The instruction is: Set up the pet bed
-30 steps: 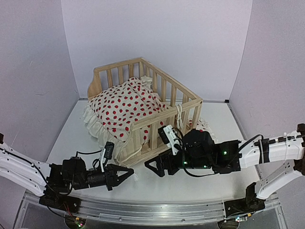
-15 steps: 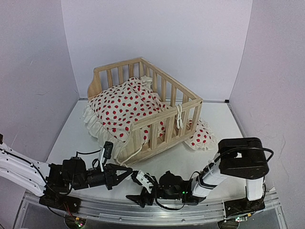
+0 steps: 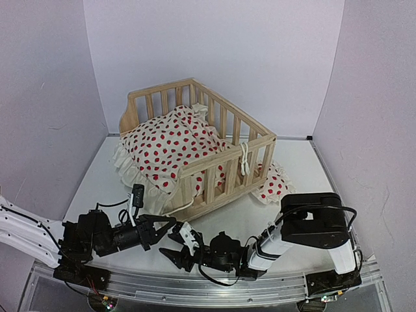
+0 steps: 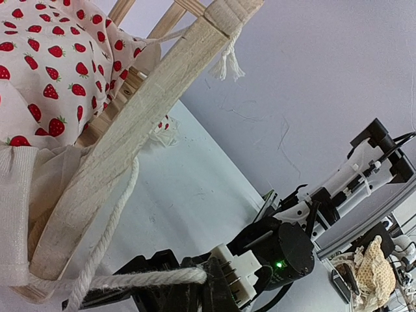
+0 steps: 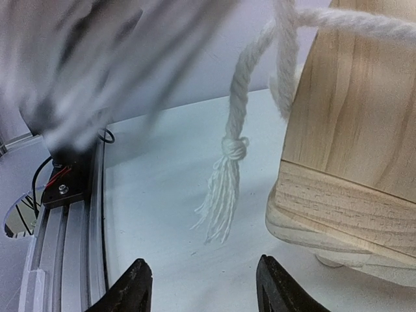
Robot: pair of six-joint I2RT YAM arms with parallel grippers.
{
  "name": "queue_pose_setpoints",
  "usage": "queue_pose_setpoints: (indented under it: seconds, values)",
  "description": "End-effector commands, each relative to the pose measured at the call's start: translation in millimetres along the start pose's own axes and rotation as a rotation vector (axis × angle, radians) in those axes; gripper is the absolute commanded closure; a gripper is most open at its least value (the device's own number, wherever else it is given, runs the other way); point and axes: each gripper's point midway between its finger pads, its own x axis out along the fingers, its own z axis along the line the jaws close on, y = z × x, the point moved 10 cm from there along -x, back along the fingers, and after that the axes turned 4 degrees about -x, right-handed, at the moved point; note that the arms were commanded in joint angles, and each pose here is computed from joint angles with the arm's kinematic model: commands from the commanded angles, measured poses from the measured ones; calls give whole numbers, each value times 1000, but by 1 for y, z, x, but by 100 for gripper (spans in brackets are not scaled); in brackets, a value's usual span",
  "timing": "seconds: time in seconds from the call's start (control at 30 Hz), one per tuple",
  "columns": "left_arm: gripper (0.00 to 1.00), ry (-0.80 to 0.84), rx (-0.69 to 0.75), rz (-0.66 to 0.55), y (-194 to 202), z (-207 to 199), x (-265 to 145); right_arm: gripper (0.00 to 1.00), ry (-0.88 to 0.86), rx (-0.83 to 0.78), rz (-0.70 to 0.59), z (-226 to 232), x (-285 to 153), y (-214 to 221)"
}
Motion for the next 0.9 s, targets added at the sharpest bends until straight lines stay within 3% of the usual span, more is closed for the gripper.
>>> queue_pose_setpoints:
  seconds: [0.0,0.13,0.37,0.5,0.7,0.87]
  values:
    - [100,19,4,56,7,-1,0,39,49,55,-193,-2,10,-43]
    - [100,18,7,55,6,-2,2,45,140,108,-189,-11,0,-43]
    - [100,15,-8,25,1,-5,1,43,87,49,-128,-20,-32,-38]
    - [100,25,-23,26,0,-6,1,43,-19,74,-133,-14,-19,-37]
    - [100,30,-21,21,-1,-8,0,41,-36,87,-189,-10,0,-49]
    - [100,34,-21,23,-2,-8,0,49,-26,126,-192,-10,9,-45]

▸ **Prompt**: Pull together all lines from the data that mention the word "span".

▸ **Your response**:
  "description": "End-effector commands, each relative to the pose measured at the call's start: translation in millimetres along the start pose's own axes and rotation as a rotation vector (axis × angle, radians) in those axes; gripper is the absolute commanded closure; a gripper is most open at its least value (the device's own number, wherever else it is given, runs the other way); point and axes: each gripper's point midway between its finger pads, its own x axis out along the fingers, its own z axis along the line the jaws close on, y = z × x, the point moved 10 cm from there along -x, back along the fingers, and after that the axes turned 4 degrees about -x, right-handed, at the moved point; note that the arms were commanded in joint angles, and each pose here is computed from joint angles with the arm's kinematic model: commands from the commanded angles, measured poses from the measured ones; calls give whole numbers, each value times 1000, but by 1 for y, z, x, but by 100 for gripper (spans in brackets are not scaled); in brackets, a value's usual span",
Motion for the next 0.9 s, targets added at the sharpest bends until straight lines stay within 3% of the usual span, more is closed for the gripper.

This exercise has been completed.